• [Your objective]:
Gather every line in the records below that contains the word "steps".

(Items from a dataset)
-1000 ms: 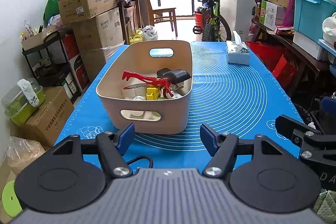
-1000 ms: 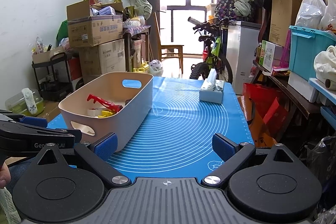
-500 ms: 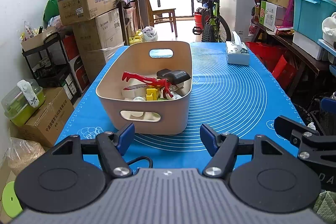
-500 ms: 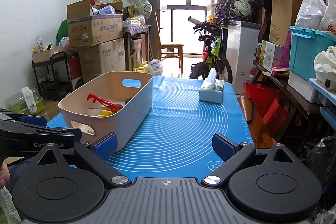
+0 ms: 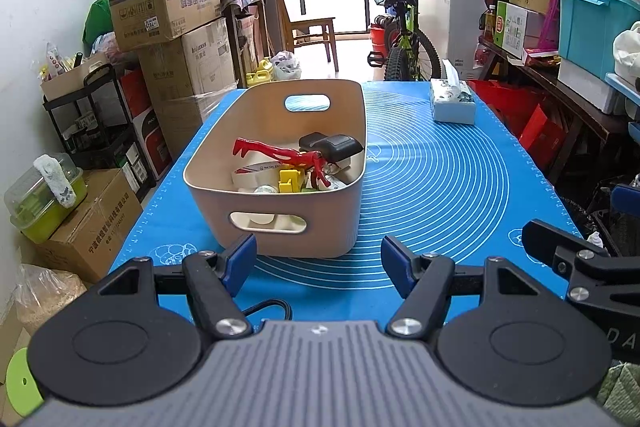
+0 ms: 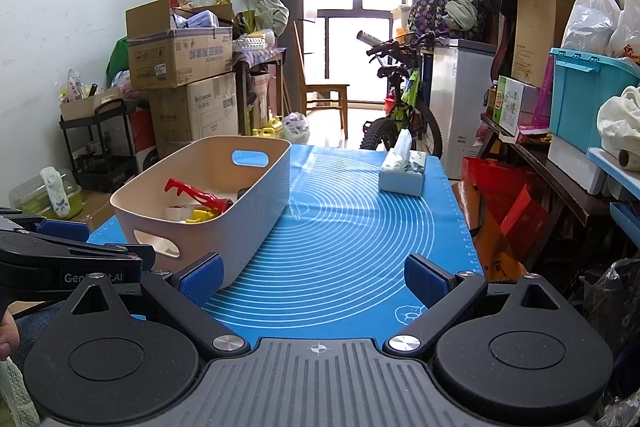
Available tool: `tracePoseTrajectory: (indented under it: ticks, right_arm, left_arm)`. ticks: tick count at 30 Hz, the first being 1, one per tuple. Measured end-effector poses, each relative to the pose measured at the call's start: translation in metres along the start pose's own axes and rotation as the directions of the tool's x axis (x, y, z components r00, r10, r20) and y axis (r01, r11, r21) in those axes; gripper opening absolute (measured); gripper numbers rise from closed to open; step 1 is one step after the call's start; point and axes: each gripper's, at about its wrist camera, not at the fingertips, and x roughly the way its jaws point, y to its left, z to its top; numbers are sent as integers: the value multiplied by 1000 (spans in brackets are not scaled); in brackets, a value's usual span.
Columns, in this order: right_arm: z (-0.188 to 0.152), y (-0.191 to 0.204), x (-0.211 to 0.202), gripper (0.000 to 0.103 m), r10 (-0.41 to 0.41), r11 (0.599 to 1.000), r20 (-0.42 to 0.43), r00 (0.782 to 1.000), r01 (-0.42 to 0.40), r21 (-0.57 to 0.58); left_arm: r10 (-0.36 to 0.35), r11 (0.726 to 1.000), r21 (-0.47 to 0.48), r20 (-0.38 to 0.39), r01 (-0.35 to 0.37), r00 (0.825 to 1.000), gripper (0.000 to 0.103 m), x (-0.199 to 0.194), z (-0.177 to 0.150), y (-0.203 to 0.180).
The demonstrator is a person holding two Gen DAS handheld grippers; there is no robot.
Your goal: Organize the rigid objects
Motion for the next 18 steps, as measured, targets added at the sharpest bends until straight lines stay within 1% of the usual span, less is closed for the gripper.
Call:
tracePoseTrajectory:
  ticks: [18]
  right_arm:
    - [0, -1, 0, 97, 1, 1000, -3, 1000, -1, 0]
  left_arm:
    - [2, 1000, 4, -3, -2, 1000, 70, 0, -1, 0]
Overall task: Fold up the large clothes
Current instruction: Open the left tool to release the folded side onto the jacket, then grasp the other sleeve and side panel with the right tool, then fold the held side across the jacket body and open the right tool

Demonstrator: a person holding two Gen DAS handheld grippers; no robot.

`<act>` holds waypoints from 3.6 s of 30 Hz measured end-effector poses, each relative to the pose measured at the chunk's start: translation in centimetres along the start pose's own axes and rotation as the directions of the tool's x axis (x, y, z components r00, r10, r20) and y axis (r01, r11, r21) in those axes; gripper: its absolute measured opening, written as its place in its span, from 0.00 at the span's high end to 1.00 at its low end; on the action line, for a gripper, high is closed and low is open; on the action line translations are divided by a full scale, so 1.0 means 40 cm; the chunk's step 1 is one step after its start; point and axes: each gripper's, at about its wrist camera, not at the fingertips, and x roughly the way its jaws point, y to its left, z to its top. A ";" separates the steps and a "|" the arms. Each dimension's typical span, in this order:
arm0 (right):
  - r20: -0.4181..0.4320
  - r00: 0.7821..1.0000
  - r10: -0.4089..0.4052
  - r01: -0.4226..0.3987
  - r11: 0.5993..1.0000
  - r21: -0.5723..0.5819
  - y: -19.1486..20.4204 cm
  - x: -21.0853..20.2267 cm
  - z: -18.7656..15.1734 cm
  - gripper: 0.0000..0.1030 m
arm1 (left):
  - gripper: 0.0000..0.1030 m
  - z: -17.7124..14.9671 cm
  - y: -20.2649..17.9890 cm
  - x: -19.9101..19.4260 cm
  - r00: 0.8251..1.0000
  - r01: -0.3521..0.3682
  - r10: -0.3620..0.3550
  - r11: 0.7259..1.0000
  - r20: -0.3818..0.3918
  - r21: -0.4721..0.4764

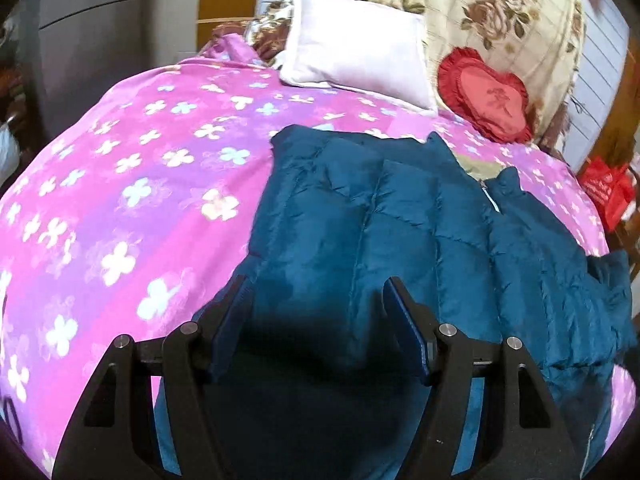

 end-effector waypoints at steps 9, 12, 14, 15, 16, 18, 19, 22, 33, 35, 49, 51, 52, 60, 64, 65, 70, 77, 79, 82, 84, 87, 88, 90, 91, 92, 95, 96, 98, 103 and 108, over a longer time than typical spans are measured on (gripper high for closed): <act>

• [Task output]:
Motion for the next 18 steps, as measured, targets added at the sharpest bends until straight lines stay within 1% of the usual span, less is closed for the gripper.
`<act>` holds waypoints from 3.6 s of 30 Hz measured end-effector poses, each relative to the pose measured at the chunk's start: translation in centimetres along the start pose's own axes and rotation as the directions of the tool's x axis (x, y, z components r00, r10, r20) and y axis (r01, r11, r21) in those axes; gripper: its absolute measured opening, written as its place in its span, from 0.00 at the span's high end to 1.00 at its low end; on the action line, for a gripper, high is closed and low is open; on the action line translations are divided by a full scale, so 1.0 means 40 cm; the chunk's step 1 is one step after its start; point and axes: each gripper's, at about its wrist camera, not at the fingertips, and x roughly the way its jaws point, y to its left, z to its top. A ";" separates the steps and a "|" the arms. Each dimension's typical span, in this order:
 end-effector waypoints at steps 9, 12, 14, 15, 16, 18, 19, 22, 33, 35, 49, 51, 52, 60, 64, 65, 70, 77, 79, 82, 84, 87, 88, 90, 91, 92, 95, 96, 98, 103 and 108, over a longer time than typical spans are measured on (gripper high for closed): <act>

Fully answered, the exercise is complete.